Yo era la masa y tú el horno que calentaba mi cuerpo.  Transformada  en tomate tu cuchillo sacaba mi ropa dejándome en carne viva. Las pequeñas hojas de orégano caían sobre mí como caricias de tus dedos haciéndome estremecer. Tu queso fundido tapaba las aceitunas negras.

Eran tiempos vegetarianos detestablemente felices; tu calor también calentaba otro tipo de comidas.

 

Un pastel para mi amiga.

Amiga: te mando el pastel que te prometí. No te lo comas con el guatón fome de tu marido. Ahí no vas a quemar ninguna caloría y no lo horneé para que se pierda en la guata de ese estúpido. Mejor será que, cuando él esté trabajando, invites al Lucho, lo lleves a tu dormitorio y coman y tiren, coman y tiren, coman y tiren, coman y tiren.

Si el Lucho no puede ir, cómelo sola. Después de todo, como decía mi abuelita, la gordura es parte de la hermosura.

Cariños amiga linda.

 

Culpables

La mamá grita como loca y tira toda la ropa del papá a la calle. Él le responde con garabatos mientras recoge sus cosas. Ella le pega combos en la espalda. Mi papá se endereza, le da un empujón y ella cae cerca de nosotros. Le ayudamos a pararse. La mamá le araña la cara. El papá patea la tele. Salta el florero y nos llega agua con vidrios a las piernas.

Mi hermano chico y yo nos vamos a un rincón. Les grito que no peleen más, que nos vamos a portar bien. El Toño dice que sí con la cabeza mientras hace sonar muy fuerte el chupete.

 

Período Resilúrico (*)

Cuenta  la post-historia que dos insectos conversan en una esquina, de la plaga que últimamente ha invadido la ciudad: los humanos. Pululan por todas partes, despedazan la fruta de los árboles, copulan en  cualquier lugar. Los matahombres y los humanicidas, no bastan. Hay que pensar en la manera de exterminarlos sin romper el equilibrio ecológico.

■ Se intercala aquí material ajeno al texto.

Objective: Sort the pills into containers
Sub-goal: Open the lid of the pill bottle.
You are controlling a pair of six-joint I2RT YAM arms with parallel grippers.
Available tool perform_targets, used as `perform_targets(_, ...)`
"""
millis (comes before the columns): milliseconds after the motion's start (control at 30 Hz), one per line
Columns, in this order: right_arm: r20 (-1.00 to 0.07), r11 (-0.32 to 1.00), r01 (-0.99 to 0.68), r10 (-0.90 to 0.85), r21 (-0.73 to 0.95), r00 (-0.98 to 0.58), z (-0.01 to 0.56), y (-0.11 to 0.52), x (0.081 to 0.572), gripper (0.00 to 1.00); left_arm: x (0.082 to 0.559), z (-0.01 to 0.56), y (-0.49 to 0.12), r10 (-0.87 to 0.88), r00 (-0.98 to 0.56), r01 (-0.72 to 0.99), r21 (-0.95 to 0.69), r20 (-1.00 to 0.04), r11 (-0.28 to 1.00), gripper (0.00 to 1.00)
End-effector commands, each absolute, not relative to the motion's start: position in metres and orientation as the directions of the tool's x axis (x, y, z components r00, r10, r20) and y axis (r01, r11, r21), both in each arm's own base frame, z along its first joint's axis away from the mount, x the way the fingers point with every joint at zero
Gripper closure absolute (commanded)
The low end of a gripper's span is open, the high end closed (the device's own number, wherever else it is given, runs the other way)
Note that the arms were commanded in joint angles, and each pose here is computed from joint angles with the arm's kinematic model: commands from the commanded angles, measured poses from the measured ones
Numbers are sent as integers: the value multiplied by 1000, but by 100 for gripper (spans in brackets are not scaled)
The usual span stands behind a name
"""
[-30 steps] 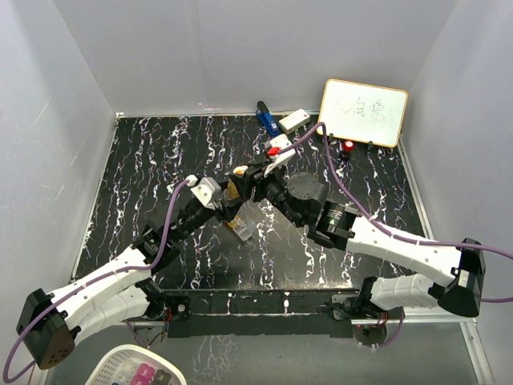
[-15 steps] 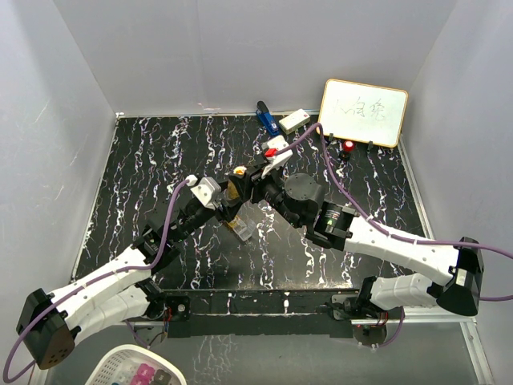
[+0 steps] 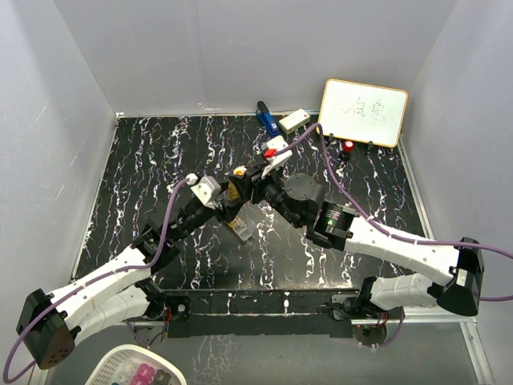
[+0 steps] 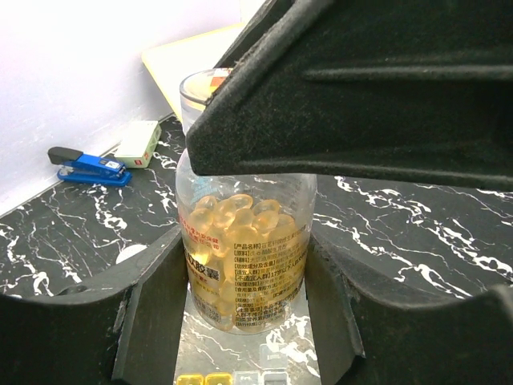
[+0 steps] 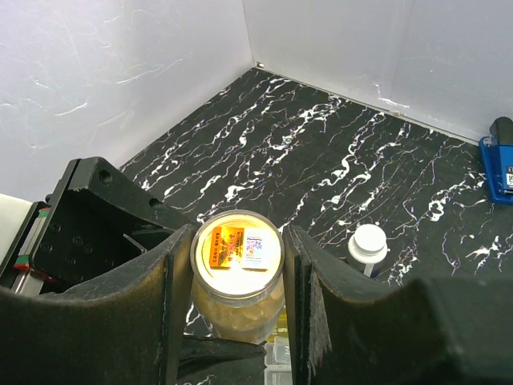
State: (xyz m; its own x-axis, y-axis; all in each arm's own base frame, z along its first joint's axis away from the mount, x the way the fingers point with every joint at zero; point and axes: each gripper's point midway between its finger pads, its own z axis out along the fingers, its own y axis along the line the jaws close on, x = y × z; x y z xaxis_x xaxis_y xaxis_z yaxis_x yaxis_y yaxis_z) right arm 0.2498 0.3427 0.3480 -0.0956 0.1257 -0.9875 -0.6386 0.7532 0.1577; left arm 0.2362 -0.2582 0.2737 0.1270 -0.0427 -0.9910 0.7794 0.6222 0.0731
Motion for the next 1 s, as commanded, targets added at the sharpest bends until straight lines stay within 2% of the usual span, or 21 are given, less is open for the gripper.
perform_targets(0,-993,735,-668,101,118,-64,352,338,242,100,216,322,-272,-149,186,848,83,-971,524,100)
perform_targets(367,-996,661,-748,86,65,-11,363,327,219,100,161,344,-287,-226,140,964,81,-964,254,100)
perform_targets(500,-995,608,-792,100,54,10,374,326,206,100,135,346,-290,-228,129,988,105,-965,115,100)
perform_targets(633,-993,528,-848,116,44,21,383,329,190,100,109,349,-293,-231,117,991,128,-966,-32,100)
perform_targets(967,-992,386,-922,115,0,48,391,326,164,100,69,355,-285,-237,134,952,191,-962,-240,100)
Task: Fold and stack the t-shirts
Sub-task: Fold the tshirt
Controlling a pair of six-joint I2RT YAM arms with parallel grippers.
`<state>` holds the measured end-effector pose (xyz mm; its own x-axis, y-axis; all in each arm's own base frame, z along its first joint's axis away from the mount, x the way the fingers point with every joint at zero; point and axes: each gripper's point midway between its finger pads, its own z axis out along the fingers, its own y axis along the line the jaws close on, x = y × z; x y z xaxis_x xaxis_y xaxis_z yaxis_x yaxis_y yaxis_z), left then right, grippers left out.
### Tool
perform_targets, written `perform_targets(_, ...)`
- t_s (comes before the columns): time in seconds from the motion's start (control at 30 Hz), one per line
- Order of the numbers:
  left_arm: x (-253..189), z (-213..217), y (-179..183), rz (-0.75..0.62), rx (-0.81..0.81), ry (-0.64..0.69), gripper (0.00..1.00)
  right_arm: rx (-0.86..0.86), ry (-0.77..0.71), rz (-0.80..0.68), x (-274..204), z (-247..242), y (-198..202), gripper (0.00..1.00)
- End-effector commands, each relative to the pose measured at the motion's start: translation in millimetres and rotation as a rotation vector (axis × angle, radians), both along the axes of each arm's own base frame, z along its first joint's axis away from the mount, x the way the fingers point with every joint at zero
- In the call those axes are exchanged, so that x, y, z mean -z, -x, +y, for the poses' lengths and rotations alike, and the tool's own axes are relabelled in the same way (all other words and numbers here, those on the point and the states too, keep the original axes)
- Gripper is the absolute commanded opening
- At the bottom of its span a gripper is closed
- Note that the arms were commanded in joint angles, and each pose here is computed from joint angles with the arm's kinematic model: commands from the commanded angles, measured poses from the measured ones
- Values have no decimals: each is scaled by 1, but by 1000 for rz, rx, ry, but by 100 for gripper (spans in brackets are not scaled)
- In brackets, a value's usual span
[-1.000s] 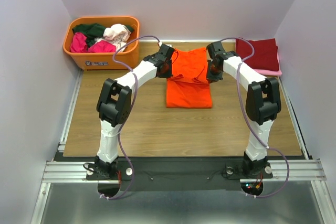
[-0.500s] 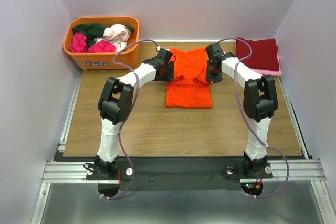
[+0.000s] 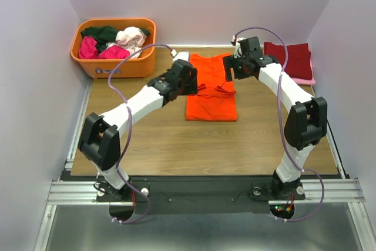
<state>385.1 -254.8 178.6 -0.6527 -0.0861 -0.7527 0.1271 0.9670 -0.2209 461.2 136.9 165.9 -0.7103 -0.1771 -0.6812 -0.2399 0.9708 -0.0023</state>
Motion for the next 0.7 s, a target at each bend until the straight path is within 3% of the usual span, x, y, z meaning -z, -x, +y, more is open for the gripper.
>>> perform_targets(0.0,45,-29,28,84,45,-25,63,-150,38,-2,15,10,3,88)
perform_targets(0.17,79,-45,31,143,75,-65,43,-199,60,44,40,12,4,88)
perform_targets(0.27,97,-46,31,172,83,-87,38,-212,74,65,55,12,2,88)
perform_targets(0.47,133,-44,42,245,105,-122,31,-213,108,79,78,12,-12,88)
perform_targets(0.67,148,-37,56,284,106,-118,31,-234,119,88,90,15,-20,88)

(*Período silúrico: era paleozoica donde hay abundancia de insectos)

 

Negación

Ahora soy:

Tortuga: me escondo bajo mi caparazón a meditar intensamente la vida.

Culebra: me arrastro por la tierra para saciar mis ninfómanas carnes.

Araña: escapo en forma rauda de mi cuasi asesino para reír a carcajadas debajo del guardapolvo.

Pero me niego a seguir siendo la obrera de este hormiguero.